Ma se questa è la gravissima situazione in cui versa la formazione universitaria relativa alla materia, come e da chi verranno formate le Commissioni giudicatrici (art. 12-16 del DM)? Su quali contenuti verteranno i giudizi relativi alla materia?
Tutto questo, se rende ancora più assurda l’esclusione dei Diplomati ISEF dal concorso in oggetto, deve obbligare ad una profonda riflessione relativa a ciò che sta avvenendo oggi.
Al fatto che nell’università pubblica gli studi sull’Educazione Fisica (perché la materia scolastica va chiamata così, e non altrimenti) si sono di fatto interrotti nel 1998, e sono proseguiti solo all’interno della Scuola Italiana di Educazione Fisica, l’Istituto Duchenne di Firenze, all’interno del quale, senza alcuna forma di sostegno, si sono svolti quegli aggiornamenti indispensabili per continuare a dare alla materia il suo ruolo e la sua dignità.
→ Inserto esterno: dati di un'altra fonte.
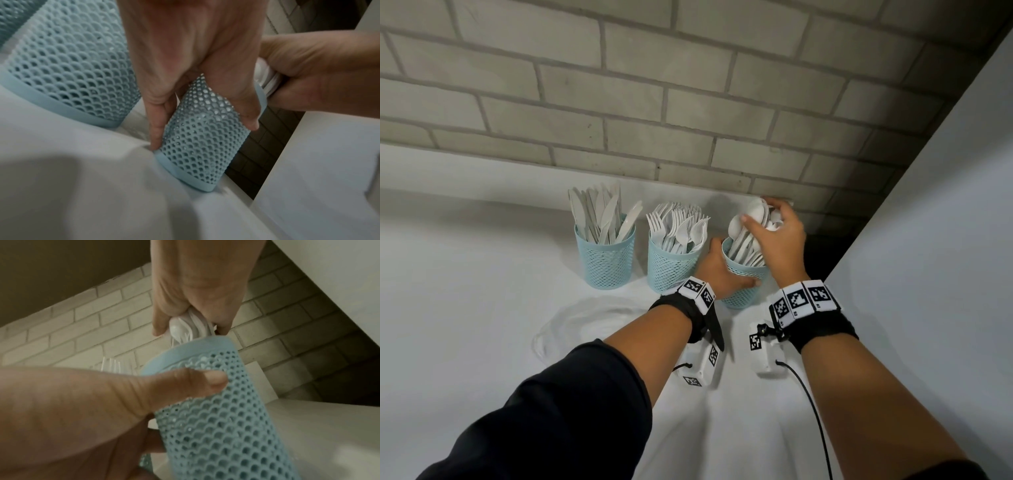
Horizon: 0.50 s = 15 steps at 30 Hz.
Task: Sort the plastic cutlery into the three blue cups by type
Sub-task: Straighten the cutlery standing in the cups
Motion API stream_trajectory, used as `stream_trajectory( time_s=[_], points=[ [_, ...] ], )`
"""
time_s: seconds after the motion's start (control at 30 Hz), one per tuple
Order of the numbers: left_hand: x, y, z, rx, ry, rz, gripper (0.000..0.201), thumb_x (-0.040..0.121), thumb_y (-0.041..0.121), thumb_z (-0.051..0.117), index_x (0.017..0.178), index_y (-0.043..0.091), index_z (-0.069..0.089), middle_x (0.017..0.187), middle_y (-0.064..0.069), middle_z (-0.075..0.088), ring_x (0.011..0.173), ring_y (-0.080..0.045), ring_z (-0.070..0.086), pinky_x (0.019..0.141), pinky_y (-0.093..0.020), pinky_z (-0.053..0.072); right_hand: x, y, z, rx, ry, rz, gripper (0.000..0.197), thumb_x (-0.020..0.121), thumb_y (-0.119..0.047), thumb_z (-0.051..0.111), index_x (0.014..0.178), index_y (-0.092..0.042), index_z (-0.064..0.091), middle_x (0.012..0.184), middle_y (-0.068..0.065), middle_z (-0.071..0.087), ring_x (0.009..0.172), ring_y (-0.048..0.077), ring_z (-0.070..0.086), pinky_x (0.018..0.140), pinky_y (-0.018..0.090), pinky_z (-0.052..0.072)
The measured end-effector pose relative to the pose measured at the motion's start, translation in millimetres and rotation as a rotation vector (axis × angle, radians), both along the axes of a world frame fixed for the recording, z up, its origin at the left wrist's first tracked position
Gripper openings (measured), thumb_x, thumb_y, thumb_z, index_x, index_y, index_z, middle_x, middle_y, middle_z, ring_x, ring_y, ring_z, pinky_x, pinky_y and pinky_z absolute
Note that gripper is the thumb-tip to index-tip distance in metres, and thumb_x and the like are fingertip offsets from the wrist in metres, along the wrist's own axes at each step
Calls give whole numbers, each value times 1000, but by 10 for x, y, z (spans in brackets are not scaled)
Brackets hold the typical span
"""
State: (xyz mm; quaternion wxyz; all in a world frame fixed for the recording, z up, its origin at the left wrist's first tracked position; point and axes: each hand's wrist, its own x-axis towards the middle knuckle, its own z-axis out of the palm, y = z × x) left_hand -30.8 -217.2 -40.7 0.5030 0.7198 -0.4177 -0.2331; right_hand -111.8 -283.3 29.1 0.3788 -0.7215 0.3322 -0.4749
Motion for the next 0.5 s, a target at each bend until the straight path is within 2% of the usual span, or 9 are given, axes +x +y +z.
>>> stream_trajectory(
  time_s=[0.03,0.13,0.2,0.23,0.3,0.33,0.43,0.5],
  points=[
    [-1,-1,10,-1,8,-8,94,54,32,89,126,12,33,123,-5,52,114,-21,53,99,-39,45,-13,-23,16,-3,-34,0,37,73,-20,78,106,-17,62,110,8,64,96,16,63,87,29,53],
    [-3,5,33,-2,25,-14,91,58,27,88,127,10,32,125,-4,51,115,-20,52,99,-34,43,-23,-54,40,7,-118,-3,23,76,-19,76,94,-21,61,105,11,64,93,21,63,86,37,54],
    [-5,7,45,2,9,-6,92,57,28,88,127,9,32,123,-3,50,114,-18,49,98,-31,41,-21,-53,46,-17,-88,-3,19,80,-19,72,97,-19,62,107,10,63,97,20,61,90,37,52],
    [-1,3,50,9,2,0,93,57,29,89,127,9,31,123,-3,49,113,-17,48,98,-31,40,-19,-53,45,-30,-55,-3,21,83,-21,70,101,-17,63,111,8,62,100,17,59,90,33,51],
    [8,-3,64,28,-8,0,94,56,30,89,127,9,31,123,-4,49,114,-19,48,100,-33,40,-17,-34,30,-60,26,-9,31,86,-26,65,114,-15,61,122,4,57,108,10,51,89,20,45],
    [18,-6,67,36,-8,-4,94,55,30,89,126,9,32,122,-4,51,114,-20,50,100,-35,42,-11,-24,6,-82,78,-6,37,86,-31,64,120,-17,58,128,3,53,114,11,48,92,19,40],
    [21,-21,46,36,17,-16,99,48,34,90,125,14,31,118,-2,56,110,-21,56,98,-41,47,39,-24,-91,-175,357,18,50,83,-48,62,128,-27,54,142,7,41,130,23,40,105,36,37],
    [15,-23,32,37,17,-21,107,44,39,89,130,17,29,121,-1,56,112,-20,56,98,-42,47,79,-22,-101,-214,497,34,48,84,-47,60,126,-23,58,141,9,42,128,25,41,105,39,38]
  ],
)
Al fatto che la Società Italiana di Educazione Fisica (che, come presidente, qui rappresento) ha al suo attivo, oltre alle sue pubblicazioni ed alla sua rivista, ben 20 Congressi Nazionali, di cui 4 dedicati specificatamente all’educazione fisica scolastica ed uno (Firenze 2015) al problema – essenziale per la materia (e difficilissimo da studiare) – relativo alla normalità motoria, sul quale, come abbiamo detto, si dovrebbe fondare la programmazione dell’insegnamento scolastico.
Al fatto che tutti questi studi vengano ignorati, perché ciò che conta è il mantenimento dello status quo, con un’università senza reali sbocchi, con l’assenza della Ginnastica Correttiva e Medica a contrastare l’attuale e sempre più pressante indicazione della chirurgia in situazioni dove essa potrebbe essere evitata, con il mondo dello sport che monopolizza ormai l’intero panorama dell’attività fisica.
Al fatto infine che, alla fine, coloro che faranno le spese di tutta questa lunga serie di errori saranno i bambini, che usciranno dalla scuola senza aver avuto ciò a cui nella scuola hanno diritto: imparare a muoversi, per mezzo di Maestri di Ginnastica preparati (e soprattutto aggiornati) e con a disposizione tutti quei bellissimi piccoli e grandi attrezzi che la Ginnastica Classica ci ha consegnato e che oggi, di fronte all’attuale stile di vita, mostrano tutto il loro valore e la loro importanza.